How to complete this task: Below is a listing. Gather each line of it that contains "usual".

Records supplied:
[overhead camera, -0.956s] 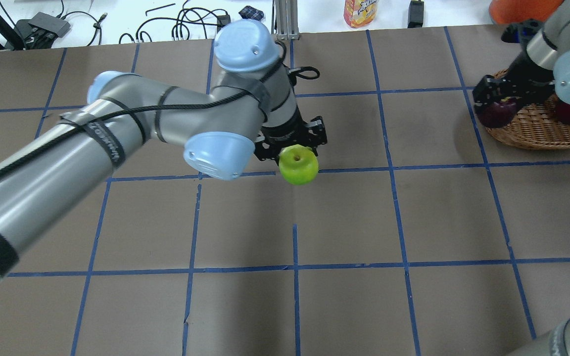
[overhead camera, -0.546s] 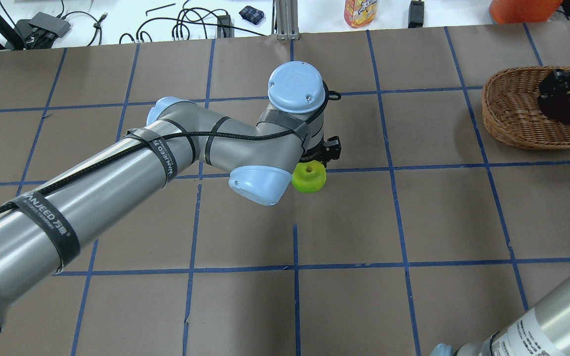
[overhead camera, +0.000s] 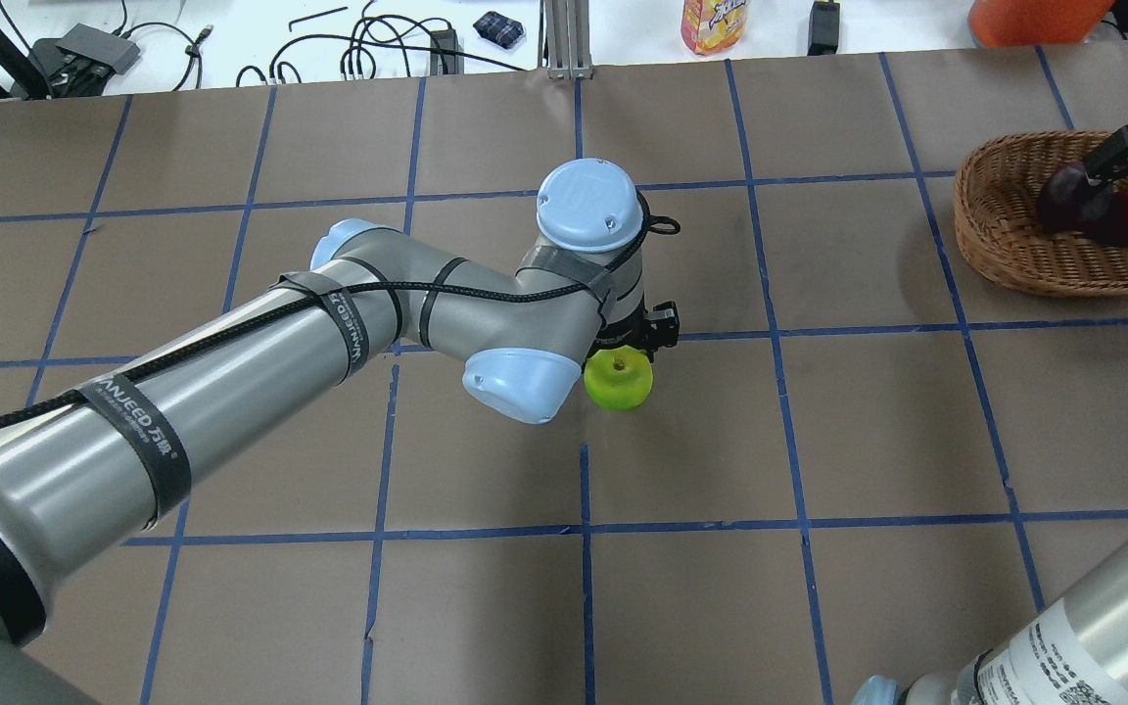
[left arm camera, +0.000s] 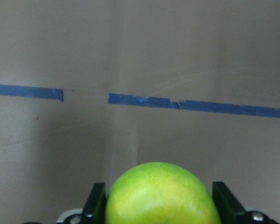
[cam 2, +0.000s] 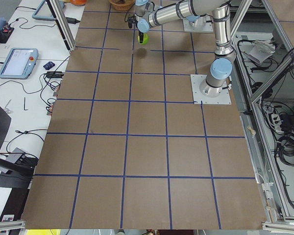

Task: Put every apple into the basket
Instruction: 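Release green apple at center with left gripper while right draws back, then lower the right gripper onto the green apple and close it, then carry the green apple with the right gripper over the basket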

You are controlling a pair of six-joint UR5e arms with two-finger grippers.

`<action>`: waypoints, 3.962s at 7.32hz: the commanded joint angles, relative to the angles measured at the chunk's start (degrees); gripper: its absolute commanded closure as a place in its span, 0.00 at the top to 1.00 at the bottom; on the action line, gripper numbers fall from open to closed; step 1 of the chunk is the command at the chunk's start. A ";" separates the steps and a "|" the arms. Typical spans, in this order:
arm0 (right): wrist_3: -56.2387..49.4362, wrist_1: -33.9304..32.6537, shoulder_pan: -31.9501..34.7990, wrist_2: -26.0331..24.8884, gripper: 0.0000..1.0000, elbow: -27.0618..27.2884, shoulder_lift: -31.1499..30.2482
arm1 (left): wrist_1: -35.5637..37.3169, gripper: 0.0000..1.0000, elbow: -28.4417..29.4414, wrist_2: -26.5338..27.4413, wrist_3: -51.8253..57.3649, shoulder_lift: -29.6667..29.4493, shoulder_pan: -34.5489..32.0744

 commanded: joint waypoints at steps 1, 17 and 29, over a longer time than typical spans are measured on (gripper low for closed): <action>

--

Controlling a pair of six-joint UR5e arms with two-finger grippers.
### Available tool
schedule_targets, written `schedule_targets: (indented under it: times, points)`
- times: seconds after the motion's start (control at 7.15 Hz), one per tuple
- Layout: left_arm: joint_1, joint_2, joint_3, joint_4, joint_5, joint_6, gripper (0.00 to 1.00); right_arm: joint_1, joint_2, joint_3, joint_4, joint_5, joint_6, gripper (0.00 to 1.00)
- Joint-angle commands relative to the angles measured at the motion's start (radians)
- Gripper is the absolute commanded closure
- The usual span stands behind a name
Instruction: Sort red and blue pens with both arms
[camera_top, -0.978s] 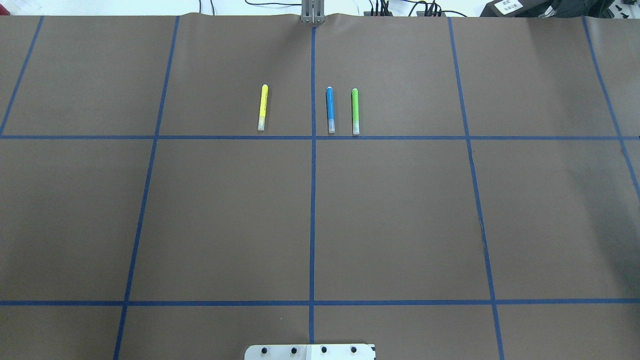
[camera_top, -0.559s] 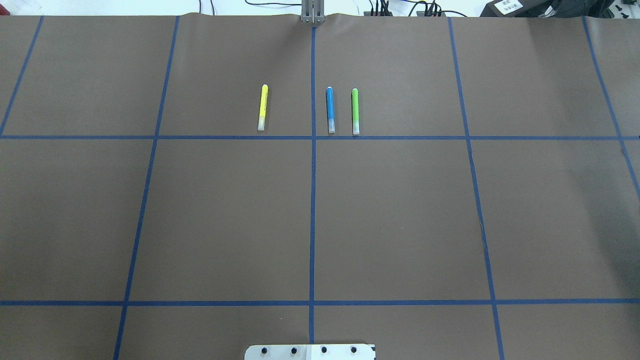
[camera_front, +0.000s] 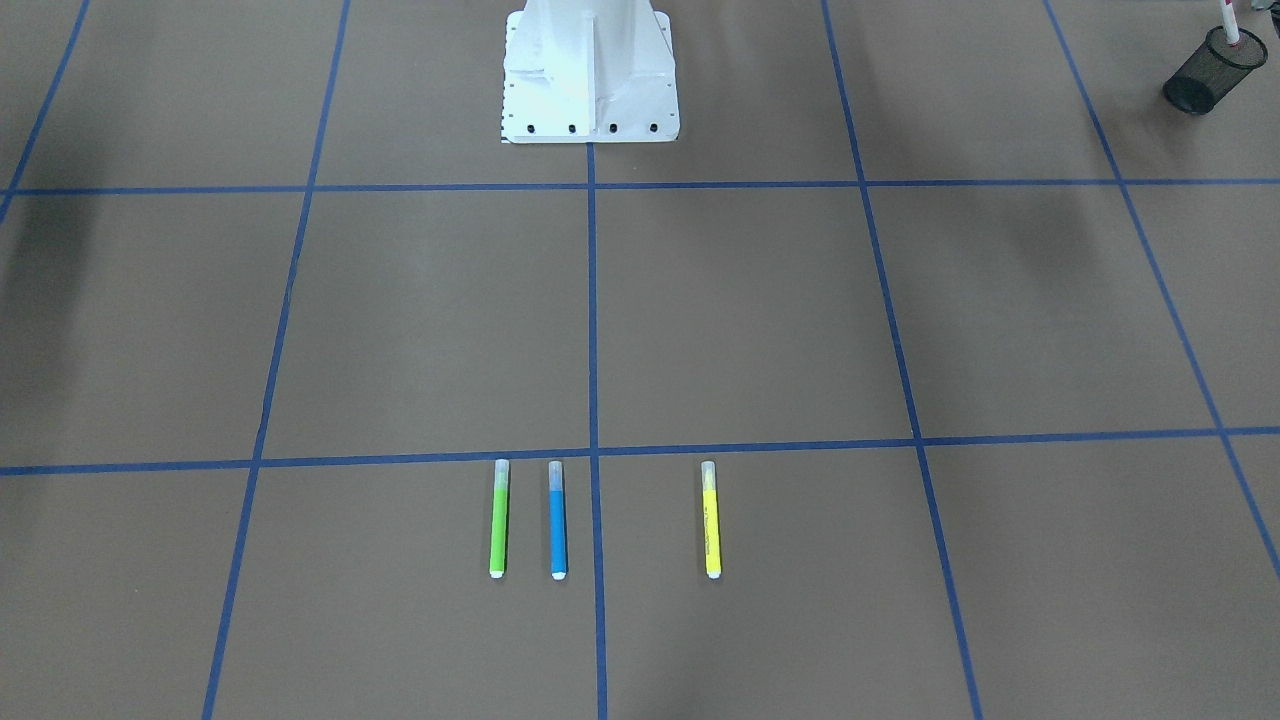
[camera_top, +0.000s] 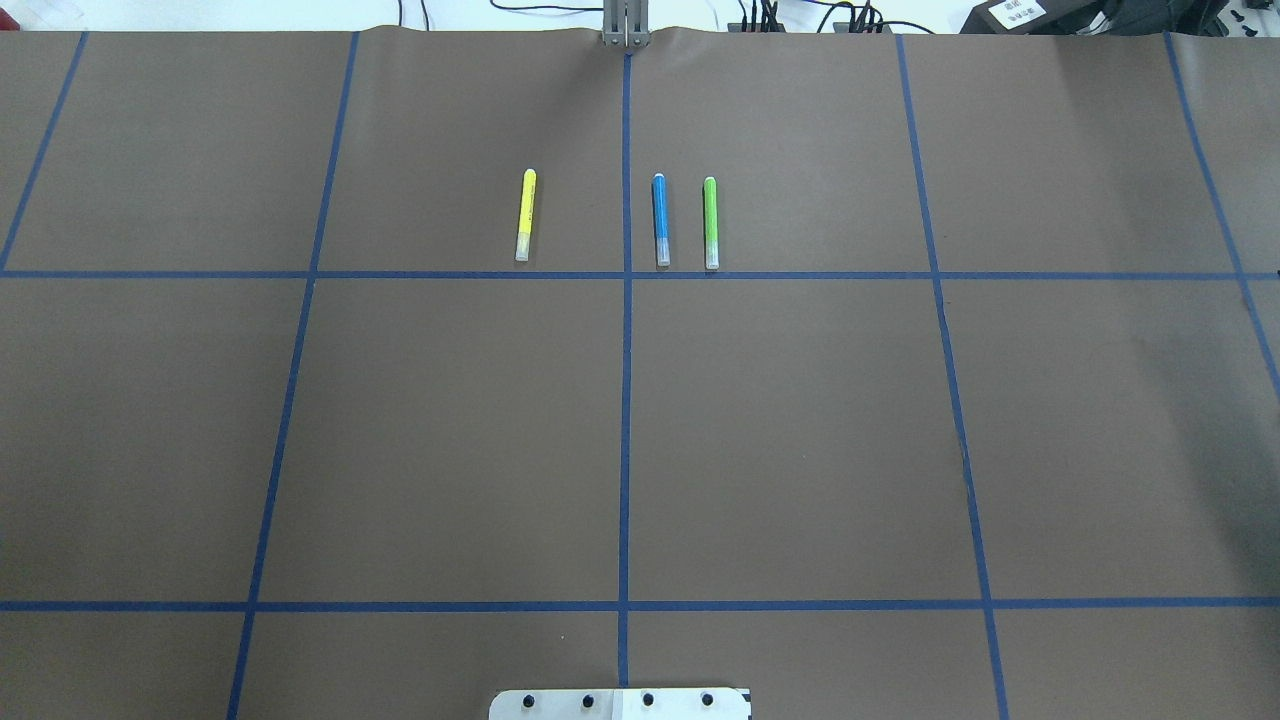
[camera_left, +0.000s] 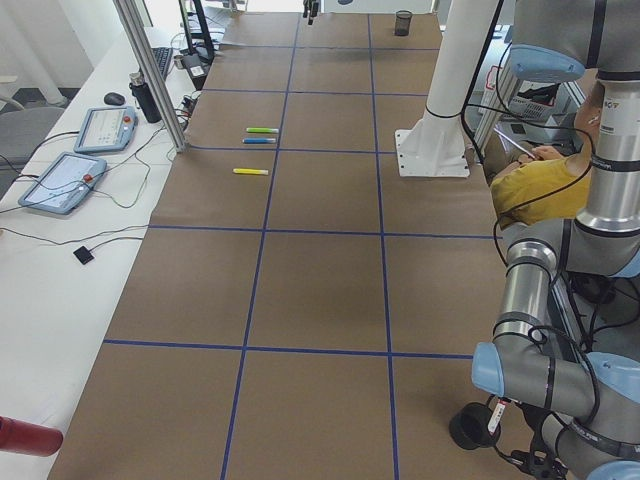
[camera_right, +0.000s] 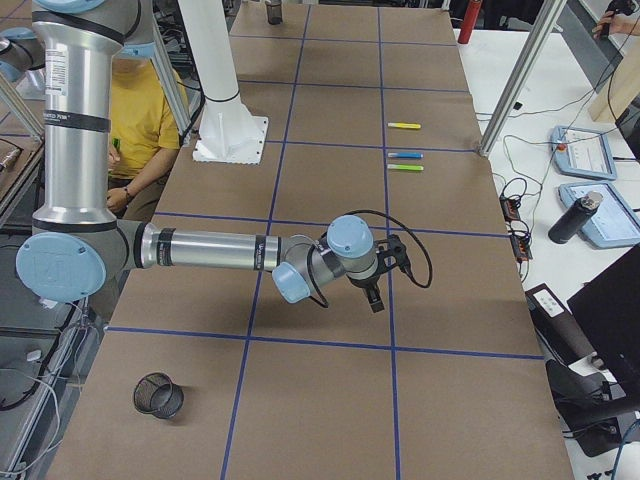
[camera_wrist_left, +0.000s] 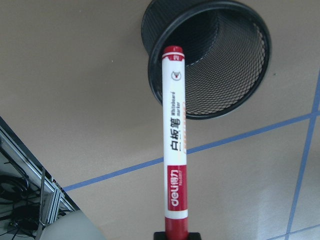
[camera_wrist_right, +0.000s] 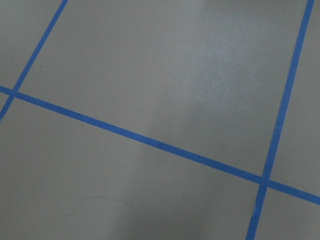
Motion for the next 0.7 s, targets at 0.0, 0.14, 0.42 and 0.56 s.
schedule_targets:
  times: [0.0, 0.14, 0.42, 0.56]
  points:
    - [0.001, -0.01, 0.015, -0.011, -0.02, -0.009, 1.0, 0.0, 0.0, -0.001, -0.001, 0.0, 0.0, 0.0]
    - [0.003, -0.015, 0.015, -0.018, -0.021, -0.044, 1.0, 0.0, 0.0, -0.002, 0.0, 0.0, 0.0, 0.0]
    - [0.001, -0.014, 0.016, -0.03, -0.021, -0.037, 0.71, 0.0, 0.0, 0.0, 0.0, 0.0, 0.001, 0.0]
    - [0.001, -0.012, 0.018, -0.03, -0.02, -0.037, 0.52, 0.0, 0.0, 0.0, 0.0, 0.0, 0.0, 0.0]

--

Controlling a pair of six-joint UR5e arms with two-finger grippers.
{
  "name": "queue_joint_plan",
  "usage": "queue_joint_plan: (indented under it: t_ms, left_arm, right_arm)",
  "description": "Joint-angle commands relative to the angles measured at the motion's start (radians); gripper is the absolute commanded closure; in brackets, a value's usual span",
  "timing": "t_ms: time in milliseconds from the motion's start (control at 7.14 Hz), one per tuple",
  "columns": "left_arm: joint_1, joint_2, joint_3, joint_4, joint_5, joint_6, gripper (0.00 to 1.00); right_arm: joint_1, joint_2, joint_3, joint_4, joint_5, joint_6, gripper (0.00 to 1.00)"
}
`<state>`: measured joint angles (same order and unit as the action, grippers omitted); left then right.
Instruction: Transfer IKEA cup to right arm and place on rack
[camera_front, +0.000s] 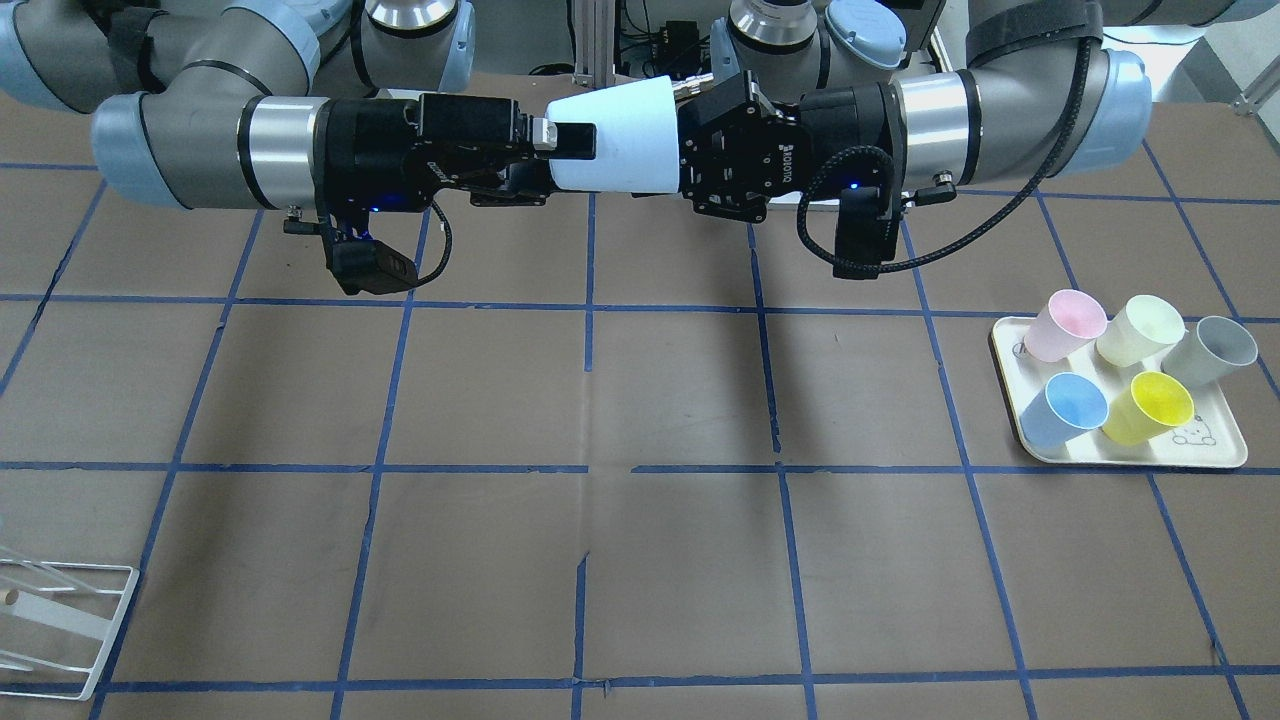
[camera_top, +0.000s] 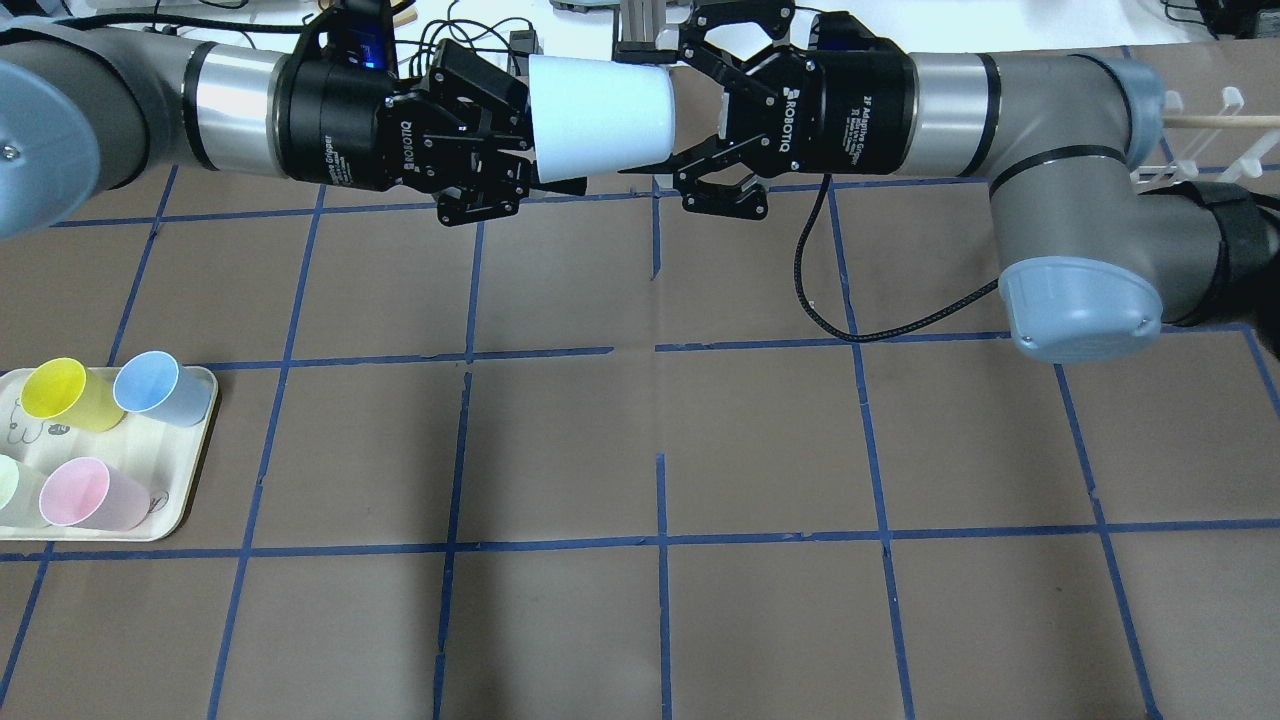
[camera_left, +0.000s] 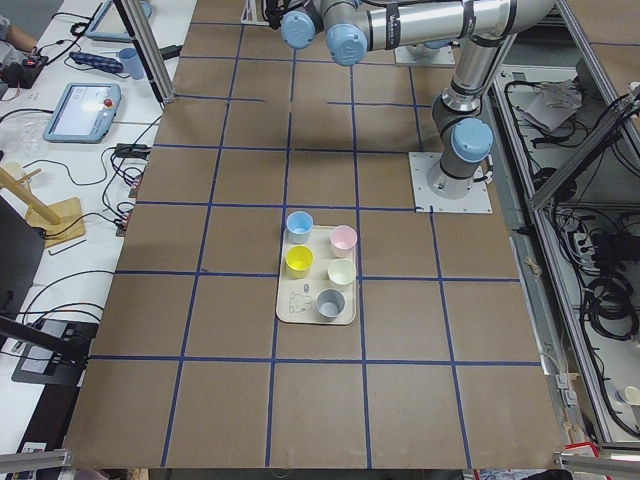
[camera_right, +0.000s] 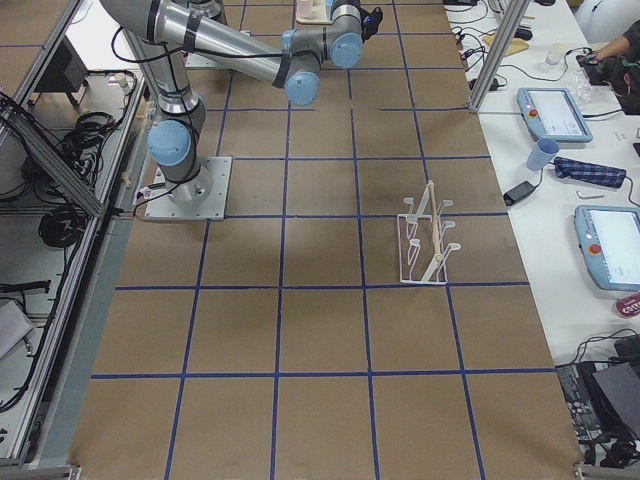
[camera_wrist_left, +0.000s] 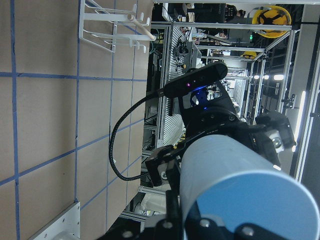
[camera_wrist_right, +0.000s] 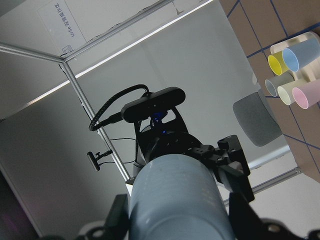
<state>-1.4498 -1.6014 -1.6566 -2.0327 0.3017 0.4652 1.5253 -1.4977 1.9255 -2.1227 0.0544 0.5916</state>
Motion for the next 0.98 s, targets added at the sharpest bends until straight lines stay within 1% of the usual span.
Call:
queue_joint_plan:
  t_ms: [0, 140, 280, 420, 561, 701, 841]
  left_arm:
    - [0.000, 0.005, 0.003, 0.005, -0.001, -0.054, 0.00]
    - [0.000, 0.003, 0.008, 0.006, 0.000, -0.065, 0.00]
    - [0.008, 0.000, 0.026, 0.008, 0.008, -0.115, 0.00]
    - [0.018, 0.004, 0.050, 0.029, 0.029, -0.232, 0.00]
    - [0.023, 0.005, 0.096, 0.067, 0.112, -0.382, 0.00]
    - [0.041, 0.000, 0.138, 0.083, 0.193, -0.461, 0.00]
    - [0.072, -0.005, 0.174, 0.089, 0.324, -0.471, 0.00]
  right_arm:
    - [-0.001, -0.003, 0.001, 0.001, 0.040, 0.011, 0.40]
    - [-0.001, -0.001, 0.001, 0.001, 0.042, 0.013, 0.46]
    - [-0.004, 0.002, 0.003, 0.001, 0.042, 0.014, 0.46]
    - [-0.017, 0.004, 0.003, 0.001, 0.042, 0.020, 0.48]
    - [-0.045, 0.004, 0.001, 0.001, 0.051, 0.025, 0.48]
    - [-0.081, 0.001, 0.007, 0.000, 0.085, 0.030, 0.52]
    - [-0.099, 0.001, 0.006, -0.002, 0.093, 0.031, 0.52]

Response to this task:
- The usual span stands behind a name
  "description": "Joint-angle commands relative to the angles measured at the motion's start (radians); gripper is the absolute commanded closure; in brackets, a value's usual span",
Motion for the next 0.98 s, targets added at the sharpest bends until straight lines stay within 1% of the usual span.

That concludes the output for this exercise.